Formally, we say that we are looking for 

$$
x_{\mathrm{opt}} = \mathrm{argmin}_{x \in D} f(x)
$$

Wikipedia describes Bayesian optimization like so; 
> "Since the objective function is unknown, the Bayesian strategy is to treat it as a random function and **place a prior over it**. The prior captures beliefs about the behavior of the function. After gathering the function evaluations, which are treated as data, the prior is updated to form the **posterior distribution** over the objective function. The posterior distribution, in turn, is used to construct an **acquisition function** that determines the next query point".
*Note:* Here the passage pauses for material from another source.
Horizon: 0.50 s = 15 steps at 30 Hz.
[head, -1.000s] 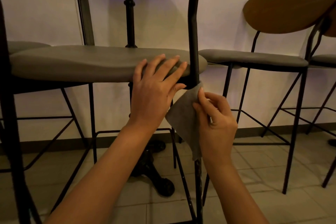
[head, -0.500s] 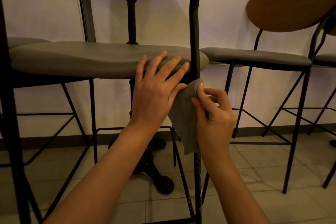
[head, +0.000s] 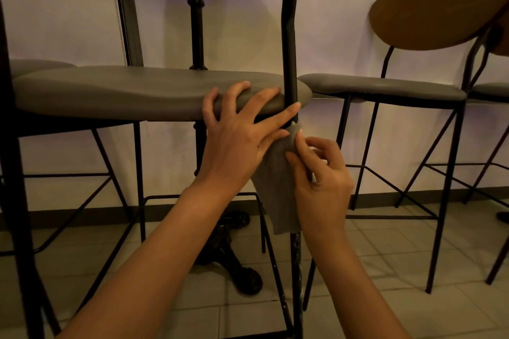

We've already seen how GPs describe a distribution over functions with the prior defined by the covariance function (i.e. kernel) and we've seen how to condition the distribution to 
obtain a posterior distribution where the functions match our observations. The part we haven't seen so far is the use of an **acquisiton function**. A rough outline of the BO algorithm we will develop is as follows;

---

Initialize

- Create a GP model over the domain of interest $D$. 

And then iteratively do these steps

1. Evaluate an acquistion function at points in the domain, the acquisition function is based on the GP. 
2. Choose the next observation according to the acquisition function ($\mathrm{argmin}$ or $\mathrm{argmax}$ depending on definition).
3. Evaluate the objective function at "acquired"-coordinate $x_{\mathrm{acq}}$ to get $y_{\mathrm{acq}}$.
4. Add the new observation to our set of observations $(X, y)$
5. Update the GP with new observations.

---

An example of an acquisiton function is the lower confidence bound

$$
\mathrm{LCB}(x) = \mu(x) - \kappa \sigma(x)
$$

Where $\mu(x)$ is the predicted value and $\sigma(x)$ is the predicted standard deviation 'uncertainty' and $\kappa$ is a weighting factor between the two terms. 
This acquisition function will thus have minimas either at locations where the mean is low or where there's a large uncertainty. 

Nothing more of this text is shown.